## Exercise goal
Could you find every line in the entries below that holds the word "knife" and copy it?

## Stored dataset items
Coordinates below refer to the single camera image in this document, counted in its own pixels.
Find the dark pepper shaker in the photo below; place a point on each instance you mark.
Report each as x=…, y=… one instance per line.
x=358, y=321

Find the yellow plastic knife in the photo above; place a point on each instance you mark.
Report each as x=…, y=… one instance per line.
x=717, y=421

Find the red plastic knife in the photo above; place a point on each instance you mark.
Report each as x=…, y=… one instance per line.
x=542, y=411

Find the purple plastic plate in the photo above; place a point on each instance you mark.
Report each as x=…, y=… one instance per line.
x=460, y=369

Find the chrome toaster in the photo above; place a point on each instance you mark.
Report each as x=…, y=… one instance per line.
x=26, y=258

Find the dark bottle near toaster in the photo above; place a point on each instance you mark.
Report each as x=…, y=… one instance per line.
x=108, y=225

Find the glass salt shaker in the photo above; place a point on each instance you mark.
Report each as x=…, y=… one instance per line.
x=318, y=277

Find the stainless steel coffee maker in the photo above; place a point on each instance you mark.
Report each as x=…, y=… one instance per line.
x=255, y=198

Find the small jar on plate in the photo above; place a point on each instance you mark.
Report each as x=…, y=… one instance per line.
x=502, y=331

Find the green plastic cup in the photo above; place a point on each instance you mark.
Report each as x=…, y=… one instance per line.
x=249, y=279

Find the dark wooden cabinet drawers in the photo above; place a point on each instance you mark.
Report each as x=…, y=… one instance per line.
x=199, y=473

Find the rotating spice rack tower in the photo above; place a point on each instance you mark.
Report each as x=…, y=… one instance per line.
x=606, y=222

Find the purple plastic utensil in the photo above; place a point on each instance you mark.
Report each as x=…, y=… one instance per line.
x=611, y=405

## Answer area
Find the yellow plastic knife in the photo above; place a point on each instance you mark.
Find the red plastic knife in the photo above; place a point on each instance you mark.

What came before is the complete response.